## Problem to solve
When a line in the material contains the word "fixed", copy it.

──────

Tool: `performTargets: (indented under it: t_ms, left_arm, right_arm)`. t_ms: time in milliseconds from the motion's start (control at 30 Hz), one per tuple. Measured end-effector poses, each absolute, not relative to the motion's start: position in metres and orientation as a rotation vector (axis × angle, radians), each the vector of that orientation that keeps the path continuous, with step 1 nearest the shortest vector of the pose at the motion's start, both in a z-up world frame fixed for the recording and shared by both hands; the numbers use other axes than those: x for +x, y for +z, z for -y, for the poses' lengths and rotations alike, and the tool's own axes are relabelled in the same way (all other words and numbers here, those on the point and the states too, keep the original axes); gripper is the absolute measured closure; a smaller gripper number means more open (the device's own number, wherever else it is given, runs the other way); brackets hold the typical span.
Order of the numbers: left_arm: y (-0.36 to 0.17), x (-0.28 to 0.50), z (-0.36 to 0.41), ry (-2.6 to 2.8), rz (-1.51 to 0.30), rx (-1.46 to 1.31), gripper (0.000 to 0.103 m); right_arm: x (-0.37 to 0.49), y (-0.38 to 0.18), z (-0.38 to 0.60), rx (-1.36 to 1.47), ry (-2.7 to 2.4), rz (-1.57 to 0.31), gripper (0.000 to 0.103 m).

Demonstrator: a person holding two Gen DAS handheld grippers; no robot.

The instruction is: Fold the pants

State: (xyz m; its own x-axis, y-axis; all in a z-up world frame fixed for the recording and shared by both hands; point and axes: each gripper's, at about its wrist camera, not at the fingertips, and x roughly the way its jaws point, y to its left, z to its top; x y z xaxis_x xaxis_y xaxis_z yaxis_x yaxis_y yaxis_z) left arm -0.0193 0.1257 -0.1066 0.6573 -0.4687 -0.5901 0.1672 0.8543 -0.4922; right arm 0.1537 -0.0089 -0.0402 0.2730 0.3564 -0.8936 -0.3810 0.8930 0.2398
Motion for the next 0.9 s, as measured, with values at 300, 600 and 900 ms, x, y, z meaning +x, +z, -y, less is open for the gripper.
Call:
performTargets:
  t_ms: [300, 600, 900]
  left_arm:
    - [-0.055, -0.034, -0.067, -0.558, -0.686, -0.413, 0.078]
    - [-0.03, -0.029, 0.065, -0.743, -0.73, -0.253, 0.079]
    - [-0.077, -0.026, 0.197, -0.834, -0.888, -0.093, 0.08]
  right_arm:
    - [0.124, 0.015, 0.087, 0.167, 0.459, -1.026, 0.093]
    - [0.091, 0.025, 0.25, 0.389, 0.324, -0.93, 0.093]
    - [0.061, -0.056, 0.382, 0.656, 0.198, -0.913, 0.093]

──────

## Response
Tool: `performTargets: (indented under it: t_ms, left_arm, right_arm)`. t_ms: time in milliseconds from the motion's start (control at 30 Hz), one per tuple. Measured end-effector poses, each absolute, not relative to the motion's start: position in metres and orientation as a rotation vector (axis × angle, radians), each the vector of that orientation that keeps the path continuous, with step 1 nearest the shortest vector of the pose at the motion's start, both in a z-up world frame fixed for the recording and shared by both hands; the numbers use other axes than those: x for +x, y for +z, z for -y, for the poses' lengths and rotations alike, and the tool's own axes are relabelled in the same way (all other words and numbers here, those on the point and the states too, keep the original axes); gripper is the absolute measured closure; a smaller gripper number means more open (the device's own number, wherever else it is given, runs the other way); brackets hold the typical span.
State: (xyz m; its own x-axis, y-axis; all in a z-up world frame fixed for the recording and shared by both hands; point and axes: each gripper's, at about its wrist camera, not at the fingertips, and x roughly the way its jaws point, y to its left, z to its top; x y z xaxis_x xaxis_y xaxis_z yaxis_x yaxis_y yaxis_z) left arm -0.0193 0.1257 -0.1066 0.6573 -0.4687 -0.5901 0.1672 0.8543 -0.4922; right arm 0.1537 -0.0089 -0.0402 0.2730 0.3564 -0.8936 -0.3810 0.8930 0.2398

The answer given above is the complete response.